Rakuten Symphony CMO Geoff Hollingworth is on a mission to cut through this noise, or as he put it, avoid “getting caught up in a religion of is it open or not?”

There’s a more important acknowledgement lying under the surface, according to Hollingworth. 

Rakuten Symphony Deflects Critics

“You can do open RAN and you can end up in a much better place in terms of performance and cost structure. But you can also end up in a much worse place,” he said. 

“If you decide to diversify your supply chain and have a lot of different moving parts, but you do not understand how to industrially automate that into an operation, then it doesn’t work well. And there’s nothing unique about that in telecom. It’s the same in any industry,” Hollingworth added. 

“We have invested a tremendous amount of money in that industrialized automation process. That means that people don’t have to reinvent stuff,” he said.

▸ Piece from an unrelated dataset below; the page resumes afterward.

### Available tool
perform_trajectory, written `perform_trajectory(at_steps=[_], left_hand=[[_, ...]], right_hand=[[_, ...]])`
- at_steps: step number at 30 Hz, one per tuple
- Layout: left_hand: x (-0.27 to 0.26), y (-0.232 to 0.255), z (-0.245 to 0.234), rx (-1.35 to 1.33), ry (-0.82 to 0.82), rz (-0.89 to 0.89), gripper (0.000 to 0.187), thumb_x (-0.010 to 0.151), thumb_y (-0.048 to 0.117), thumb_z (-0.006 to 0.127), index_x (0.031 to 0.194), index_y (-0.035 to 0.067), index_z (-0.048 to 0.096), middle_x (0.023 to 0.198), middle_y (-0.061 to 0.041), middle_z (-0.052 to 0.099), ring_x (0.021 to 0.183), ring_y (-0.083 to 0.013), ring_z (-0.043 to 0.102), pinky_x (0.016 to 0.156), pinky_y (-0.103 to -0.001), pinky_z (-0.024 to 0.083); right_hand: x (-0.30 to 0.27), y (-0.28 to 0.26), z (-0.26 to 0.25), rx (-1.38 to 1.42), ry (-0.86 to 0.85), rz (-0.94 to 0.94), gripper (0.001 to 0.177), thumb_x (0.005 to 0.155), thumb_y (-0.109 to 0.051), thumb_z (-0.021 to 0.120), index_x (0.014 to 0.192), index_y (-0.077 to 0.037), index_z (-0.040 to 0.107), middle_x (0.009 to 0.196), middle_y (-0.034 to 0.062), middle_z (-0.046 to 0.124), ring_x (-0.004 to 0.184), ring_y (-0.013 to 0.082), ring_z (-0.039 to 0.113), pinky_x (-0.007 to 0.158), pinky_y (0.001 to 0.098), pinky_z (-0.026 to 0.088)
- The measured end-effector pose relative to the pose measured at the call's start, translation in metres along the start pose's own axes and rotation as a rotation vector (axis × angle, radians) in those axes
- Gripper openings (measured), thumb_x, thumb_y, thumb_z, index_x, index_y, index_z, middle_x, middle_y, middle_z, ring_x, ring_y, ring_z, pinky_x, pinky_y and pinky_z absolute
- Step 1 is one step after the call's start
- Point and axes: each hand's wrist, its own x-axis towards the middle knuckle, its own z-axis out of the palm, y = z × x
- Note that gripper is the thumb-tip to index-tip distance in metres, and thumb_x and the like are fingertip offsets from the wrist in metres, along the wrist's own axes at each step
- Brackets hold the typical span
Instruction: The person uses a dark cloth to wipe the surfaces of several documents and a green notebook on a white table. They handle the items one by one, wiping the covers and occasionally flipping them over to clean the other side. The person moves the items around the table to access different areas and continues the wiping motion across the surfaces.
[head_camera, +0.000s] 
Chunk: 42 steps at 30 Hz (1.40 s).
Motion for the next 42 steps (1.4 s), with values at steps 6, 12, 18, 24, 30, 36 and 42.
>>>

His comments follow a growing view among industry analysts that Rakuten Symphony is effectively a walled garden, or a closed ecosystem within and of itself.  The Japanese ecommerce giant’s foray into open RAN technology positions Rakuten Symphony as a marketplace of commoditized hardware and pre-integrated and validated software that other operators can select and deploy.

It’s the most expansive open RAN ecosystem developed to date, but multiple analysts conclude it fails to meet the full vision of open RAN precisely because of that. “It’s their ecosystem, so it is not, I don’t think it’s the truest definition of open RAN per se,” Mike Thelander, president and founder of Signals Research Group, said during a panel at Mobile World Congress 2022 in Barcelona.

Much of the debate centers around the extent to which Rakuten and other open RAN vendors adhere to openness. There remains a significant disconnect with respect to what open RAN represents and how it should be defined. 

Open RAN Debate Pivots on Objectives

Monica Paolini, founder and principal analyst at Senza Fili, suggests open RAN represents a new way of thinking about RAN that goes beyond open interfaces. It’s a broader view, but also one that could be met by a single vendor if open interfaces are allowed.

“There is a conflation of what open means,” Hollingworth wrote in a recent post on LinkedIn. “In our context, open RAN means open interfaces, not open software. … Open RAN is about defining open interfaces for software interoperability.”

Rakuten Symphony is undoubtedly more flexible and dynamic than if an operator picked a traditional RAN vendor as its exclusive equipment and software provider, but it only meets that mark insofar as specific software stacks are approved and included in its marketplace. 

Hollingworth contends there will always, regardless of the industry or architecture involved, be some authority that decides if another piece of software can work successfully in tandem with an existing system. 

“The approach that we are taking in Rakuten is now we are working really at a software delivery level,” he explained. “On the software level, we are pulling the software in and then making sure it works, and then automating it, and then making it available to everyone else. That is a much more effective supply chain that opens up much more optionality for the customers to choose from.”

The IT industry at large, and RAN specifically, typically assign pre-integration activities under one supplier. That framework “worked really well, but now there’s only three suppliers and there’s no motivation for innovation,” Hollingworth said. 

“What we are doing is doing integration at the point of consumption because it’s software, because we can do that now," he added.